Jaime Sepúlveda, CEO de Skualo ERP, lo resume así: El gran problema no es la falta de ingresos, sino la falta de anticipación. Explica que mirar al menos tres meses hacia adelante permite detectar brechas de liquidez y tomar decisiones con tiempo. “La tensión financiera de diciembre se evita proyectando antes”, señala.
Otro punto clave es automatizar conciliaciones bancarias. Cuando se hacen a mano, los errores se acumulan y distorsionan la foto real del negocio. La digitalización permite mantener saldos actualizados y detectar diferencias al instante. “Ahí es donde los sistemas automatizados evitan dolores de cabeza”, agrega Sepúlveda.
También pesa la gestión estratégica de las cuentas por cobrar y pagar. Priorizar cobros, negociar plazos y mantener comunicación fluida con clientes y proveedores ayuda a que la caja no se trabe. No es solo cobrar rápido, sino cobrar con inteligencia.
En ese sentido, contar con un sistema que permita integrar toda la información contable, bancaria y de tesorería en un solo lugar no solo ahorra tiempo, sino que cambia la forma en que se gestiona una empresa. Desde Skualo, explican que ese es justamente el foco de su trabajo: ofrecer a las pymes herramientas que simplifican la gestión y entregan una visión completa del negocio. Con procesos automatizados, conciliaciones inteligentes y reportes actualizados, las empresas pueden dejar atrás el estrés financiero y tomar decisiones con base en datos reales, no en suposiciones.

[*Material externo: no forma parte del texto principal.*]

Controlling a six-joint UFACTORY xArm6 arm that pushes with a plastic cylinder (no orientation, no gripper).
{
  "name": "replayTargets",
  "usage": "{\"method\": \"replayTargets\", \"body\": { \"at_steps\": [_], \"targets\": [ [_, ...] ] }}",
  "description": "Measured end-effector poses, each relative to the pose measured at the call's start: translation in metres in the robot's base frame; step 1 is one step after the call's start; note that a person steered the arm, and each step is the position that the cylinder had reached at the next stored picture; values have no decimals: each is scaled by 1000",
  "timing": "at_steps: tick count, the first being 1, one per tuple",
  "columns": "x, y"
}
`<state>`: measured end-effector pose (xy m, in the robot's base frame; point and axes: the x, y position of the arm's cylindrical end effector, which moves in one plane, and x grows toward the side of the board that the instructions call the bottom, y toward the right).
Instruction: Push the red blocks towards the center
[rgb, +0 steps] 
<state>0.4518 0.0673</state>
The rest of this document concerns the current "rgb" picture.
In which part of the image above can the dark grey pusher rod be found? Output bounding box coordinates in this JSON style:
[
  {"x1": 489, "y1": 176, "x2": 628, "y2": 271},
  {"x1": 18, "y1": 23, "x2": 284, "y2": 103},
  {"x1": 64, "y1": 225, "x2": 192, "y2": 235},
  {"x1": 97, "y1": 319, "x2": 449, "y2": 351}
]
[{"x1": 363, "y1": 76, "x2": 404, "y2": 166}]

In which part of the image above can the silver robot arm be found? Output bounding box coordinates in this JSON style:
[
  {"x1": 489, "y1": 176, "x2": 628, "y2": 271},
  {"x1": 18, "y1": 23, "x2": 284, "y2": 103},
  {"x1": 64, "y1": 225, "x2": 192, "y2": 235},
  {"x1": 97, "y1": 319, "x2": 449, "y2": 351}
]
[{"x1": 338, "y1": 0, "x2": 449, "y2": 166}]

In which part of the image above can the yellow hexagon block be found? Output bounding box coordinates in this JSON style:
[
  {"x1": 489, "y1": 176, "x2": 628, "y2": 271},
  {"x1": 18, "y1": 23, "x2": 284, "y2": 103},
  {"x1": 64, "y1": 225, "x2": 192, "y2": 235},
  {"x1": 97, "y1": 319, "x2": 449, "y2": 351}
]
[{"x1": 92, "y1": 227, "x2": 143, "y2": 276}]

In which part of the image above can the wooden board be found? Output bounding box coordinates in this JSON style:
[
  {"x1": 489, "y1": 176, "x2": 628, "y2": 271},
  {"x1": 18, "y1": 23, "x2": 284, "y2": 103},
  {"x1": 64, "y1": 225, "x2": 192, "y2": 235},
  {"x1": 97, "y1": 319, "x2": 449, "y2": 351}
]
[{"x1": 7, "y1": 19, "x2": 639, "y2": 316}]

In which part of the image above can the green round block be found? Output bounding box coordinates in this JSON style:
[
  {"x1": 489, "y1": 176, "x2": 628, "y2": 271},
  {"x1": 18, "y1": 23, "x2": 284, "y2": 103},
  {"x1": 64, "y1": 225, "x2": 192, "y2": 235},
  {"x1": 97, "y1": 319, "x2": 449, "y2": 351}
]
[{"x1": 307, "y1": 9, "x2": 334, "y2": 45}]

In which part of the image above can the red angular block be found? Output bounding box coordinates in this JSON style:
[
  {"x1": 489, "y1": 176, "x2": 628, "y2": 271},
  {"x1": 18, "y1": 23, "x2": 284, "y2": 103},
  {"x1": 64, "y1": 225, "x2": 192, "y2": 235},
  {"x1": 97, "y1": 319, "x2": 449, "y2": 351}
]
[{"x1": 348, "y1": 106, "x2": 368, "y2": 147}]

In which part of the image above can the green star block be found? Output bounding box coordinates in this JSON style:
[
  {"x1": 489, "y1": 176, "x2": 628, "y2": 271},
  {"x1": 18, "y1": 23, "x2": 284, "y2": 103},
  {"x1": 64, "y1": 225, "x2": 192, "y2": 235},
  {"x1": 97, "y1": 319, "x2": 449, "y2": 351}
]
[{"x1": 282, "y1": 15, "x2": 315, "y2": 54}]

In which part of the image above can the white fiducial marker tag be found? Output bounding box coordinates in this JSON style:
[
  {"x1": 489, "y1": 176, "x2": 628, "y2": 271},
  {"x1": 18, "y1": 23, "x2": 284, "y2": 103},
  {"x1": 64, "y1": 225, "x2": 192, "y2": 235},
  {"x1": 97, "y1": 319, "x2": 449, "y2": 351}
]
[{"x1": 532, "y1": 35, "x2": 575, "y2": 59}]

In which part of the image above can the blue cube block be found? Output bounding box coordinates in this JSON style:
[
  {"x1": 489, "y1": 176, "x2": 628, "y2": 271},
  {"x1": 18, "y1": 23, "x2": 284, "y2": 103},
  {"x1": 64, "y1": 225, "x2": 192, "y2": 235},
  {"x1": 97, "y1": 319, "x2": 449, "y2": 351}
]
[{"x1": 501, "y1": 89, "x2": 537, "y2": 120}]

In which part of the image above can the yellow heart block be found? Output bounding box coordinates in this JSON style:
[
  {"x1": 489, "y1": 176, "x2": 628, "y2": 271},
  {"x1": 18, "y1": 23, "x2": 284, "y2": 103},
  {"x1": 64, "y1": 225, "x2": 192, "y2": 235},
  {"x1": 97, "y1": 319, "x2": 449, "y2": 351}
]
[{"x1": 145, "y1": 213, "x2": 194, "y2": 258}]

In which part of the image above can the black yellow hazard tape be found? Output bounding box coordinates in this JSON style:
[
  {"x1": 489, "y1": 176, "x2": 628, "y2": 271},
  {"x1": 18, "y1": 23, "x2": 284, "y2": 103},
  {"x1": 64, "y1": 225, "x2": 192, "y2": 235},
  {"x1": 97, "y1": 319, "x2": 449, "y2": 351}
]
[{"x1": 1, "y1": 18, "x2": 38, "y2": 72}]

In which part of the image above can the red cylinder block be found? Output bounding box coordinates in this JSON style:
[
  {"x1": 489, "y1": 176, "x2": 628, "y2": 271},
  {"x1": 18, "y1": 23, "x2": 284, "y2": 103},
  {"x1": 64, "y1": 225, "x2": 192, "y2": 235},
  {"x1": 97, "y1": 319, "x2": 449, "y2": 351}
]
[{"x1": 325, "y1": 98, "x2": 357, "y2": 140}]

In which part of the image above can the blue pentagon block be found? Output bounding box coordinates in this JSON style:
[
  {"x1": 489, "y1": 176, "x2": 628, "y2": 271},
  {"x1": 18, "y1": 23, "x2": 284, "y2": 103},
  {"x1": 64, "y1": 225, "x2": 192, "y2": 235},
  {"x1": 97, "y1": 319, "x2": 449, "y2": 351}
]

Además, aseguran que contar con visibilidad financiera en tiempo real cambia por completo la manera en que una pyme enfrenta diciembre. “La información precisa permite planificar, reducir el estrés operativo y comenzar el nuevo año con control. La estabilidad no se improvisa: se construye con datos, disciplina y herramientas que faciliten la gestión”, concluye Sepúlveda.